• [What you have to do]: Go through the material below, find each line with the word "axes", and copy those lines.

• [Available data]:
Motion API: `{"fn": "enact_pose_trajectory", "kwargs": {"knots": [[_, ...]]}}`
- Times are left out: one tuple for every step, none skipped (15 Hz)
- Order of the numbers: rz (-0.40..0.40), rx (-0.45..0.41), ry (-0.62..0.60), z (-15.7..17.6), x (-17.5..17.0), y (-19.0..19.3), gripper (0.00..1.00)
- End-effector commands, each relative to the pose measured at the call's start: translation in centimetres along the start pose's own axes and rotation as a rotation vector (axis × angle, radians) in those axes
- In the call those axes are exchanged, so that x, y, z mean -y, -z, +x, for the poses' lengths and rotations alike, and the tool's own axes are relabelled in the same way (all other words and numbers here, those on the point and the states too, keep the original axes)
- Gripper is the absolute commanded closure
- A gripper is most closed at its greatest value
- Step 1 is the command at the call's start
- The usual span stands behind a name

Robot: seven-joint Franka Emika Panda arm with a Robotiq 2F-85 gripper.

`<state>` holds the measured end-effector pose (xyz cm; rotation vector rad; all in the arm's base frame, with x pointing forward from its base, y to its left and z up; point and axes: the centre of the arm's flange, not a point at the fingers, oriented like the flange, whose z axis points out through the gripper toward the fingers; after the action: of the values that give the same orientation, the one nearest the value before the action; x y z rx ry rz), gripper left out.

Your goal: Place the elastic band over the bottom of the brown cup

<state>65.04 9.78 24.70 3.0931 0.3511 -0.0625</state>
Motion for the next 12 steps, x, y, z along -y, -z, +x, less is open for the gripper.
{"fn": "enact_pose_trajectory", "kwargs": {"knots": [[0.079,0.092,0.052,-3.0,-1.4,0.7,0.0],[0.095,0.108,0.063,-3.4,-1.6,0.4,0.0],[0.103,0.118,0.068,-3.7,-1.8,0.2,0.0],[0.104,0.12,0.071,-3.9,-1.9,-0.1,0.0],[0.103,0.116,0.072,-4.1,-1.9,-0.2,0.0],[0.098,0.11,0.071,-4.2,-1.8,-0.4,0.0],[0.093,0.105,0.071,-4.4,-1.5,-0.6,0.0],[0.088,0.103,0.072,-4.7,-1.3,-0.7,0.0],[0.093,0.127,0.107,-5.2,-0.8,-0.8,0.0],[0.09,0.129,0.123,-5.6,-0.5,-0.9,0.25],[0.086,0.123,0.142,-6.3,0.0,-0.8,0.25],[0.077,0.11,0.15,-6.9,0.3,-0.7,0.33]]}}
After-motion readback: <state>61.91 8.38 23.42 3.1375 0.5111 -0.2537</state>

• [Solution to the problem]:
- End-effector commands, each relative to the pose measured at the call's start: translation in centimetres along the start pose's own axes and rotation as a rotation vector (axis × angle, radians) in those axes
- In the call those axes are exchanged, so that x, y, z mean -y, -z, +x, for the poses' lengths and rotations alike, and the tool's own axes are relabelled in the same way (all other words and numbers here, those on the point and the states too, keep the original axes)
`<state>` holds the measured end-effector pose (xyz cm; rotation vector rad; all in the arm's base frame, with x pointing forward from its base, y to its left and z up; point and axes: the centre of the arm's flange, not a point at the fingers, oriented like the flange, whose z axis points out through the gripper toward the fingers; after the action: of the values that give the same orientation, the one nearest the value before the action; x y z rx ry rz), gripper left out.

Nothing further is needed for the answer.